## WHAT TO WORK ON
Repeat, line for line, the entries below from the first line to the line containing "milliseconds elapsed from", counting both ends.

SUPPLIED ENTRIES START

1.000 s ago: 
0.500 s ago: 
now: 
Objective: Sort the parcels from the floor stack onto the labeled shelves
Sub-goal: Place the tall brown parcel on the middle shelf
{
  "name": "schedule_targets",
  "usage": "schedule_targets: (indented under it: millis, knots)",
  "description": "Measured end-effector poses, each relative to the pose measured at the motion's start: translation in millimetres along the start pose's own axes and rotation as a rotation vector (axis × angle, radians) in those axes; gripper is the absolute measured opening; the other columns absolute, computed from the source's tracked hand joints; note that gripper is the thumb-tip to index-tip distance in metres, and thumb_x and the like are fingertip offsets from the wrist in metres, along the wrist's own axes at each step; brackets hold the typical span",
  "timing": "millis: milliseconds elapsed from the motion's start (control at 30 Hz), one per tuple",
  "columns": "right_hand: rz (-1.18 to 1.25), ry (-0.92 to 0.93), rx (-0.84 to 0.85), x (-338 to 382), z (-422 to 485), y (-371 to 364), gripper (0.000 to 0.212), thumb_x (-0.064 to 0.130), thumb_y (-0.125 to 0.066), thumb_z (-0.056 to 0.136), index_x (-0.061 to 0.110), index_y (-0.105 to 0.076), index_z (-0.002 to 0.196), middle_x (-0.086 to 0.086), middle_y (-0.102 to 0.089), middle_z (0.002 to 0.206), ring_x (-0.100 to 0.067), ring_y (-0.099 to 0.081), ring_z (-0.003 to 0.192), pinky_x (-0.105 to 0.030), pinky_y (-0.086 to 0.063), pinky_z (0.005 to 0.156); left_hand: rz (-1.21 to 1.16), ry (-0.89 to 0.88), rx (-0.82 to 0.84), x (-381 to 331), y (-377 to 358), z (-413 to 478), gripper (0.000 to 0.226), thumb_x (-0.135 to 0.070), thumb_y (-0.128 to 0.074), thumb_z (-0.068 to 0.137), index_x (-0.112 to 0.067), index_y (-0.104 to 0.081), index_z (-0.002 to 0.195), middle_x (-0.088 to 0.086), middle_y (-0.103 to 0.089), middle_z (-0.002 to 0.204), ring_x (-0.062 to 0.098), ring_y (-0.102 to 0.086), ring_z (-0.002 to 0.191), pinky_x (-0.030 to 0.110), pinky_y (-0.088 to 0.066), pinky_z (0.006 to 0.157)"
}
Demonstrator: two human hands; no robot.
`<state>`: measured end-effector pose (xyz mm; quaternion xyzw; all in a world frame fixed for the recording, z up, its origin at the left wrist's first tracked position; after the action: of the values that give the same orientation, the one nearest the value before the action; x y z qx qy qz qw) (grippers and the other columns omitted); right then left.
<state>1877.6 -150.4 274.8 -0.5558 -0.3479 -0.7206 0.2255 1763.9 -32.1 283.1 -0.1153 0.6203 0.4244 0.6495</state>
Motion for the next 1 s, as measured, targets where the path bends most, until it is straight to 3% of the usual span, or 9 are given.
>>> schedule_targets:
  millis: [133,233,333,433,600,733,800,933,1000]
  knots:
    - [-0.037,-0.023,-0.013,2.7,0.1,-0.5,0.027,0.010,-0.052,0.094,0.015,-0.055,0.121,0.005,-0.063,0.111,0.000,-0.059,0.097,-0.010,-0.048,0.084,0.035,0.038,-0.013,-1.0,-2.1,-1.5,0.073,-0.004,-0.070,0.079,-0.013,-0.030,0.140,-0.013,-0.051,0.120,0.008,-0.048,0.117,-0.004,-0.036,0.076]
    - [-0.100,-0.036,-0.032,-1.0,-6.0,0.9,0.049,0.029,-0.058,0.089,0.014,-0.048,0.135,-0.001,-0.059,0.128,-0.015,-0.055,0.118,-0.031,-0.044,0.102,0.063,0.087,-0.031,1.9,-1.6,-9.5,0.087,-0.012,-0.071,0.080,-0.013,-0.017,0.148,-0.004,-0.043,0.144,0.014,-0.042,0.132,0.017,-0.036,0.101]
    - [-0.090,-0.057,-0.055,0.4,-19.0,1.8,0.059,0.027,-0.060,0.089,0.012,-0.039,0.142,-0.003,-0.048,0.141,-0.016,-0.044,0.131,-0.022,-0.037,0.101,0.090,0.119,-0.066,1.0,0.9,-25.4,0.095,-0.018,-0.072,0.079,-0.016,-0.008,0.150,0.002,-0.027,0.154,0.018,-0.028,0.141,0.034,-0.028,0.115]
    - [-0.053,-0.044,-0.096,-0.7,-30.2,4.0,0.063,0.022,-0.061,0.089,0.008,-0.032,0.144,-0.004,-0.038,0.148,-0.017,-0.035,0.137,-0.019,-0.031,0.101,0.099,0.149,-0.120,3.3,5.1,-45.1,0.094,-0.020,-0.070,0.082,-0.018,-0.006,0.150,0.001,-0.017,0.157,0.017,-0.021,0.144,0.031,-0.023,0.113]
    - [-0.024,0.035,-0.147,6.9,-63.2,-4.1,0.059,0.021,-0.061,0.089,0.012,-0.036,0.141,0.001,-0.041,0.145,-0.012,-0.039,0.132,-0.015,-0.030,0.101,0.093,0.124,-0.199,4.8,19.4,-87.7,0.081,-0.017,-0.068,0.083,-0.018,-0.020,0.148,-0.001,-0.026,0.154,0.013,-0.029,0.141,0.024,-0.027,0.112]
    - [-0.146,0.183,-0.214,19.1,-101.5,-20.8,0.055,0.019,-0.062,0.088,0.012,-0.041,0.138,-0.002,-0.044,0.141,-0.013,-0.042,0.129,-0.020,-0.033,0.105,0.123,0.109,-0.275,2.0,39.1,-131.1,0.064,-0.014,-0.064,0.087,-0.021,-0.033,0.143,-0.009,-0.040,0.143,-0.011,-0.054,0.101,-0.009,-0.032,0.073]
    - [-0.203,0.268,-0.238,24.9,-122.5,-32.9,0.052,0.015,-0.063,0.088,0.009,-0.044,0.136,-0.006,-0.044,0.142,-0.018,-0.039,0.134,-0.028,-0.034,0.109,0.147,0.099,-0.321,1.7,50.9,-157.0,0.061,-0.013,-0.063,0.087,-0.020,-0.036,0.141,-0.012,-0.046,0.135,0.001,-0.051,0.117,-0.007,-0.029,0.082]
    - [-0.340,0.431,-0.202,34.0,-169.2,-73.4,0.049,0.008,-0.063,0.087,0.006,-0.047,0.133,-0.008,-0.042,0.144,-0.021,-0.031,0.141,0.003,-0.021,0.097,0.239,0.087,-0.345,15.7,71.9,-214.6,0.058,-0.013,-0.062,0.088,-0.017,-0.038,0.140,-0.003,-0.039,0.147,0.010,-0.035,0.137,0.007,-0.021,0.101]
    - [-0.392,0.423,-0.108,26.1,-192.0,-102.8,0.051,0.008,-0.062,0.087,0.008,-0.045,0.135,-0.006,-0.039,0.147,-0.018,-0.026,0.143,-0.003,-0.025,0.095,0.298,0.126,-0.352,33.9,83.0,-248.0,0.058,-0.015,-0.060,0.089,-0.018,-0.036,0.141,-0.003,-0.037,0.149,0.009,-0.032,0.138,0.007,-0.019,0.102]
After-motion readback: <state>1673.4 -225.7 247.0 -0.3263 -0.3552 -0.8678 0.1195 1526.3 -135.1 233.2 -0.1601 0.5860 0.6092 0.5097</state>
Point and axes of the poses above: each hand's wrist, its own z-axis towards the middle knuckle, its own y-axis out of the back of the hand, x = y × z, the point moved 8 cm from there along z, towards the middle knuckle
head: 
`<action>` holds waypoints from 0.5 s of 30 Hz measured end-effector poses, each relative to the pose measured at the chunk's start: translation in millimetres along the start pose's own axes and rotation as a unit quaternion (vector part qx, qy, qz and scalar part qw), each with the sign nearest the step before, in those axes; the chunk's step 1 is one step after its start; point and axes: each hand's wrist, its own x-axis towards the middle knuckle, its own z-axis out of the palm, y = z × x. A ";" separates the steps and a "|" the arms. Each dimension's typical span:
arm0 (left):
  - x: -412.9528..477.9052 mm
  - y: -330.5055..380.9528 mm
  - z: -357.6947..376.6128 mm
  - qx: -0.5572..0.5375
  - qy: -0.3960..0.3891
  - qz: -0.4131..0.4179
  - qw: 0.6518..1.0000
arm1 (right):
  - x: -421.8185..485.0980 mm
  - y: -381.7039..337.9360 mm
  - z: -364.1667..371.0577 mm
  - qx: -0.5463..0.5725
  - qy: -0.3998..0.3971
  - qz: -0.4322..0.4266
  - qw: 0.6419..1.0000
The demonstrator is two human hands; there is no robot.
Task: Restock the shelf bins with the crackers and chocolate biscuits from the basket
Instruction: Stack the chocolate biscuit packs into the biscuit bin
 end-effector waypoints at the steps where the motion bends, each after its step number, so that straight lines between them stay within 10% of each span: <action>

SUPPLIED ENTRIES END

## ANSWER SECTION
1.000 s ago: 
0.500 s ago: 
now: 
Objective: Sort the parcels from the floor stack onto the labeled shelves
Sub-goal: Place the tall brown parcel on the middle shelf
{
  "name": "schedule_targets",
  "usage": "schedule_targets: (indented under it: millis, knots)",
  "description": "Measured end-effector poses, each relative to the pose measured at the motion's start: translation in millimetres along the start pose's own axes and rotation as a rotation vector (axis × angle, radians) in those axes; gripper is the absolute measured opening; the other columns absolute, computed from the source's tracked hand joints; note that gripper is the thumb-tip to index-tip distance in metres, and thumb_x and the like are fingertip offsets from the wrist in metres, along the wrist's own axes at each step; brackets hold the typical span",
  "timing": "millis: milliseconds elapsed from the motion's start (control at 30 Hz), one per tuple",

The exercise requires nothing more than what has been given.